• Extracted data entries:
------------------------

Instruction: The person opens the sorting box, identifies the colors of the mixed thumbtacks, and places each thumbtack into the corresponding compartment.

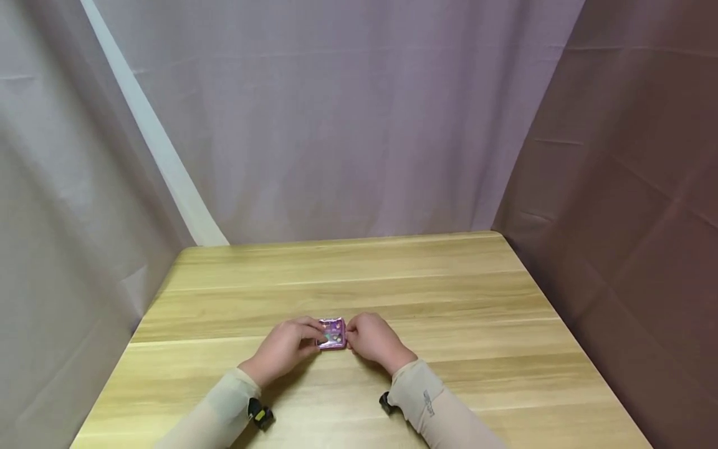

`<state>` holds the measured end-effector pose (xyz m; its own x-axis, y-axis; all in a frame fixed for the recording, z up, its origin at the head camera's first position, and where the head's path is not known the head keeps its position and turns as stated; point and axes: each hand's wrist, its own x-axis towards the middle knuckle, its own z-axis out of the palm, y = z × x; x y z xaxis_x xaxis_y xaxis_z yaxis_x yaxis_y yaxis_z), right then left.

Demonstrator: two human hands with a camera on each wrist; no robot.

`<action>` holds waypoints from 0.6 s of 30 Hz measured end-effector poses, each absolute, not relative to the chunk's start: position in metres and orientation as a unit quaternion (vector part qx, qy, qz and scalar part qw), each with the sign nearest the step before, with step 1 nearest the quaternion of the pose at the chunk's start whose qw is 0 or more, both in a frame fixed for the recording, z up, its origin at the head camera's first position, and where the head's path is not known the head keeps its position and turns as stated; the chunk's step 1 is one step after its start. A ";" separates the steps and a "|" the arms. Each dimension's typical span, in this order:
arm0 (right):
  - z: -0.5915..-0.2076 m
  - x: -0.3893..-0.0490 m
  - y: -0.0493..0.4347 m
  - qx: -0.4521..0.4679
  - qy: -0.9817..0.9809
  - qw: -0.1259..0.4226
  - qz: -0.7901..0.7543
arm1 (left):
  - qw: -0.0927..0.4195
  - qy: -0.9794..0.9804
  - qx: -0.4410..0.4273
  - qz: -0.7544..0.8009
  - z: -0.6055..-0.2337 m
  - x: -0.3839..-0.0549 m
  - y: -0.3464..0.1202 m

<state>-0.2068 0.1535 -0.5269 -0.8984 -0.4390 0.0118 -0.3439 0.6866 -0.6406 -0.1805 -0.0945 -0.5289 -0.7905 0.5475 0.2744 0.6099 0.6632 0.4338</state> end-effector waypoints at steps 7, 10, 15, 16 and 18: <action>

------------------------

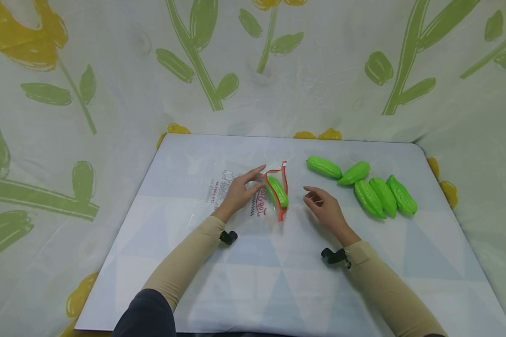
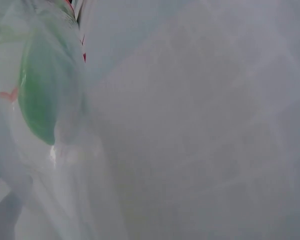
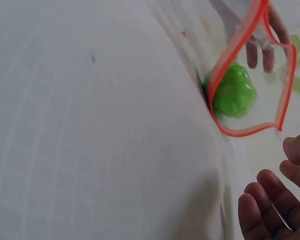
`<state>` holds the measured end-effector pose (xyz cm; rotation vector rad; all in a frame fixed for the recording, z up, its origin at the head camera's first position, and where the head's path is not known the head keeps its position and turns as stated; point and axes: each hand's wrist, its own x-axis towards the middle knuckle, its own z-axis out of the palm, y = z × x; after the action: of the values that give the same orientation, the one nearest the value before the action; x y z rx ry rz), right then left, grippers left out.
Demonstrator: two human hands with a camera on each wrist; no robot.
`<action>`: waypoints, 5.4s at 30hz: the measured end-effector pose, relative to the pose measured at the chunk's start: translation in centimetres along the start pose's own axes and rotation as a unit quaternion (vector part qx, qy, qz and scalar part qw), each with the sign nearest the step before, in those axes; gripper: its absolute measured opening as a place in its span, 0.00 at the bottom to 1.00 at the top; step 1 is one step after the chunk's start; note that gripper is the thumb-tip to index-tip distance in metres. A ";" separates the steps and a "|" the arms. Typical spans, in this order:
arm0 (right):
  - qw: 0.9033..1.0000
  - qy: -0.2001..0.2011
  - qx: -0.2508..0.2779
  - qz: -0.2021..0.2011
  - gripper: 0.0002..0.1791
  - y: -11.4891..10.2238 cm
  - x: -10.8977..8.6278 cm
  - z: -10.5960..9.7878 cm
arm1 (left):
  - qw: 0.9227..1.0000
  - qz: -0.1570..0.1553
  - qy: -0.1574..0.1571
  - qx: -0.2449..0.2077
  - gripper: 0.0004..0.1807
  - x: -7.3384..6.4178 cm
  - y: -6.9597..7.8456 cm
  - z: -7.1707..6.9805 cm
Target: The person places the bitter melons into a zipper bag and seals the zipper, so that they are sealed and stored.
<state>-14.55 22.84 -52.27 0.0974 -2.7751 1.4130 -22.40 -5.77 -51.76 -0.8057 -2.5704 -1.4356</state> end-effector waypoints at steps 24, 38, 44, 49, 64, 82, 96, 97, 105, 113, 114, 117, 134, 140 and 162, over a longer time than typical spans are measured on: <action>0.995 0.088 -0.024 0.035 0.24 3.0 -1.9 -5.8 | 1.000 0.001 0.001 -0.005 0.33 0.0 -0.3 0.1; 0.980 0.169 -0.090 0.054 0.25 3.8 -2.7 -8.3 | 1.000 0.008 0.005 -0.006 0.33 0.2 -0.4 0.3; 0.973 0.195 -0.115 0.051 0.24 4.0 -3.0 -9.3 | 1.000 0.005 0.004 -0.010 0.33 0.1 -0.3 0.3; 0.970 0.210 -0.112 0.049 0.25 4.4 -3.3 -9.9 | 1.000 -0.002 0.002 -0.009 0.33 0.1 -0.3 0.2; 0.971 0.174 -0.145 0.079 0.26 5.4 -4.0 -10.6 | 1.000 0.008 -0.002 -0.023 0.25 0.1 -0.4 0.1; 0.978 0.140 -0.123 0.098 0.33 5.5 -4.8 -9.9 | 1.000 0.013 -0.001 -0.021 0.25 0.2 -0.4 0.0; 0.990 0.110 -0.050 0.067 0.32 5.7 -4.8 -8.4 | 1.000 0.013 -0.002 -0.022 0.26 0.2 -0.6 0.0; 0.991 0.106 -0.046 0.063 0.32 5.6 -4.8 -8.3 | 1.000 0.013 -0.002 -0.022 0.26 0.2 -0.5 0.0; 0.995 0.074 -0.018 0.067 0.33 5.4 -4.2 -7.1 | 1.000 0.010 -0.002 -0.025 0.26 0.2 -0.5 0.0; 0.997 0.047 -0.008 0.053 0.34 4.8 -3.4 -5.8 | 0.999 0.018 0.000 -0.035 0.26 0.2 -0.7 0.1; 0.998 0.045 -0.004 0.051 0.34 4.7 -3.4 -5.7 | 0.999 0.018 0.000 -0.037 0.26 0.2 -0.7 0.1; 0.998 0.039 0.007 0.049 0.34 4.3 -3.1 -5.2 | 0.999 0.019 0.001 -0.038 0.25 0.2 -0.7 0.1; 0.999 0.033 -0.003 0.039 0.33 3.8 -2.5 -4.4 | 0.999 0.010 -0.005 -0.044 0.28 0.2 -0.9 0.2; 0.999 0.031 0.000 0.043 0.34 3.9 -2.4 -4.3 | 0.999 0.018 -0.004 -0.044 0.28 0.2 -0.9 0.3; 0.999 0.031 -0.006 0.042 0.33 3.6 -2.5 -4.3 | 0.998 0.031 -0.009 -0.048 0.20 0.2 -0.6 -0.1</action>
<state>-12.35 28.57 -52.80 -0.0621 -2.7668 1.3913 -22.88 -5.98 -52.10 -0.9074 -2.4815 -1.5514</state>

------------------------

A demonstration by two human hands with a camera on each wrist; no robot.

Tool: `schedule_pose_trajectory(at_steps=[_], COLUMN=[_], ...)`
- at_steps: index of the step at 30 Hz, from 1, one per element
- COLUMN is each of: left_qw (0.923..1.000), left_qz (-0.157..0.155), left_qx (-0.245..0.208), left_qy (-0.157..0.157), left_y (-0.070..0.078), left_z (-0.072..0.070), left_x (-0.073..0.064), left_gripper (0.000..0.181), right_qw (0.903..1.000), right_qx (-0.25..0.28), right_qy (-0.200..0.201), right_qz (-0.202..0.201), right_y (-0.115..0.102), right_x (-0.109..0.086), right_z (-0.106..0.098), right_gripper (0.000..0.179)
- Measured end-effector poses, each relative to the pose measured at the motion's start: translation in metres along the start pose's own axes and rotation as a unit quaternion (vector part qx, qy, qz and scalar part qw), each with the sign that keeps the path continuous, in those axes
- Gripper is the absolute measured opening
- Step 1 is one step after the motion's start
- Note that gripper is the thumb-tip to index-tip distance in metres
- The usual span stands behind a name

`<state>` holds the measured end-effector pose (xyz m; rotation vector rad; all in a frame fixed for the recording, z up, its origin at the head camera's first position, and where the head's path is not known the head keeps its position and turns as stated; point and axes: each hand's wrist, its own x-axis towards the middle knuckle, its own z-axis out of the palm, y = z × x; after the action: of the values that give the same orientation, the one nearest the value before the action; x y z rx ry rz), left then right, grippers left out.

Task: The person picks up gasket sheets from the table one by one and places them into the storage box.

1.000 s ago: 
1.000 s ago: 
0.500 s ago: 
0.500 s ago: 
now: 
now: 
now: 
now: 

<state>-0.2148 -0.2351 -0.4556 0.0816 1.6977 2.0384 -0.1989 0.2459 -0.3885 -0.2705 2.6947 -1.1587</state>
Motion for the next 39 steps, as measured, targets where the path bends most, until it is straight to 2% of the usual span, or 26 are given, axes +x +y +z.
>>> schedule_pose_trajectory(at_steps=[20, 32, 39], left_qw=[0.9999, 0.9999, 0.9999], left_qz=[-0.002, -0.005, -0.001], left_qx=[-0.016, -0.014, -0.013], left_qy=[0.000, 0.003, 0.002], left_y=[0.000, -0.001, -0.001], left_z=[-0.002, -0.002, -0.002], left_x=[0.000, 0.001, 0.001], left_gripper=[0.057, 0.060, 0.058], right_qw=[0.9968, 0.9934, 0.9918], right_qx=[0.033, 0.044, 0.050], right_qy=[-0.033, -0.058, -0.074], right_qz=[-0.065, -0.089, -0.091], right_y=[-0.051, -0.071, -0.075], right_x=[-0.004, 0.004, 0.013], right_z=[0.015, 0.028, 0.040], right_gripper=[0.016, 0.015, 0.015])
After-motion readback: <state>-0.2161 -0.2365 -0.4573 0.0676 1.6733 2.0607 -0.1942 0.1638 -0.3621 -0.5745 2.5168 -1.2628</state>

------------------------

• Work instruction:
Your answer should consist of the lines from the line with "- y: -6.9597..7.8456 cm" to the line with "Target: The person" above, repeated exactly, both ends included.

• Solution:
  - y: -6.9597..7.8456 cm
  - z: -7.1707..6.9805 cm
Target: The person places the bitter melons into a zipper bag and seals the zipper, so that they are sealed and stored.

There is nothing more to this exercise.